Но давление неминуемо нарастает, и взрыва не избежать.
— Тогда Билл пошел вперед, чтобы убедиться, что с Тони все в порядке. Я остался ждать. А потом... потом кто-то схватил меня сзади за горло и начал душить. У меня перед глазами все поплыло. Я видел, как ко мне кто-то подходит, но лица не смог разглядеть. А потом он меня ударил,— Джулиан показывает на свой нос и на рубашку,— Я отключился. Очнулся здесь. С тобой.
Я закончила осмотр стен камеры, но не могу заставить себя сесть и все хожу взад-вперед и смотрю в пол.
— Больше ничего не помнишь? Никаких звуков или запахов?
— Нет.
— Кто-нибудь что-нибудь говорил? К тебе никто не обращался по имени?
Джулиан некоторое время молчит, а потом говорит:
— Нет.
Я не уверена, правду он говорит или врет, но давить на него не хочу. На меня вдруг наваливается дикая усталость, боль возвращается и снова разрывается в голове маленькими цветными фейерверками. Я тяжело опускаюсь на пол и подтягиваю колени к груди.
— И что дальше? — спрашивает Джулиан.
Я слышу в его голосе нотки отчаяния.

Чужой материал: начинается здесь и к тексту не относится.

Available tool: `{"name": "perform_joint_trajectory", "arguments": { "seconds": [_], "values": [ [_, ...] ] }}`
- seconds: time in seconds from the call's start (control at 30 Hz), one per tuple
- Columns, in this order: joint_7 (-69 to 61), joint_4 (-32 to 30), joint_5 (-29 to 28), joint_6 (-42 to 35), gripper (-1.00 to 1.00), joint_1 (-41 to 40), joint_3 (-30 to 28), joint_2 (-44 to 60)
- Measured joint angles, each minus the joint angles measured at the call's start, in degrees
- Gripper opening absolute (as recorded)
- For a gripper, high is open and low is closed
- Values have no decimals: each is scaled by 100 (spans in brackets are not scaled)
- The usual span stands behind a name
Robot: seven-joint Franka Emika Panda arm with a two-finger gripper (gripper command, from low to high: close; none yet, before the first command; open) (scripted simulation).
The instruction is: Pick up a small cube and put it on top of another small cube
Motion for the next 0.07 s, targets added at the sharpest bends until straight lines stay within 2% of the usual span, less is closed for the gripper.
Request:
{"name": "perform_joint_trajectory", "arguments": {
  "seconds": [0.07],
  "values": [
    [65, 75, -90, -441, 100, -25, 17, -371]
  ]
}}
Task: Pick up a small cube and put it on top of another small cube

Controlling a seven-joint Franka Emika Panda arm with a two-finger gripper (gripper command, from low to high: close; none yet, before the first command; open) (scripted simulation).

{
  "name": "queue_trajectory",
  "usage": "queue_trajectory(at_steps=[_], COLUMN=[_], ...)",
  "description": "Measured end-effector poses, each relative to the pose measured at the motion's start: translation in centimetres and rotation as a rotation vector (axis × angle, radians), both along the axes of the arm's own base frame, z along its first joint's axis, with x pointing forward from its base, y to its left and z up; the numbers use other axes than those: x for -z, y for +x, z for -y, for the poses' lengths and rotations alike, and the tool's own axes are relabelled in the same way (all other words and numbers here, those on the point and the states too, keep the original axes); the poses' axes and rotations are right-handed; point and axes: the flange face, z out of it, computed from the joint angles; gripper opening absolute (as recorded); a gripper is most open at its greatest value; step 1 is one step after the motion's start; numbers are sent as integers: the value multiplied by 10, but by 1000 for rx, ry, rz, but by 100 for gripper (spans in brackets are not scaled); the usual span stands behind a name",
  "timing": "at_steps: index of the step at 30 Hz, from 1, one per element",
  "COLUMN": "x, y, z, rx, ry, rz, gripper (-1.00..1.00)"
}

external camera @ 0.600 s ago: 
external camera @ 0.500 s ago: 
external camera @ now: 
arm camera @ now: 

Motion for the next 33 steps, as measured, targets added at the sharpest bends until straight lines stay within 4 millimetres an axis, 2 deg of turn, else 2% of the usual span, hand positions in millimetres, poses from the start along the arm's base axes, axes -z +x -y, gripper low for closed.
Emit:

Он боится, но старается побороть страх.
Я прислоняюсь к стене и закрываю глаза.
— Дальше мы будем ждать.
Понять, который теперь час и вообще день или ночь, невозможно. Электрическая лампочка высоко под потолком освещает все ровным белым светом. Проходят часы. Ну, хоть Джулиан не болтун и умеет вести себя тихо. Он сидит на своей койке, и если я не смотрю на него, то чувствую, что он смотрит на меня. Скорее всего, Джулиан впервые в жизни так долго находится наедине с девушкой своего возраста. Я чувствую на себе его взгляд, он рассматривает мои волосы, мои ноги, руки, как будто я — какое-то редкое животное в зоопарке. Мне даже хочется снова надеть куртку, чтобы как-то прикрыться, но в камере слишком жарко, и я остаюсь как есть.
В какой-то момент Джулиан спрашивает:
— Ты когда прошла процедуру?
— В ноябре,— автоматически отвечаю я.
Но сама все время прокручиваю в голове два вопроса: «Зачем нас сюда посадили?» и «Почему оставили в живых?».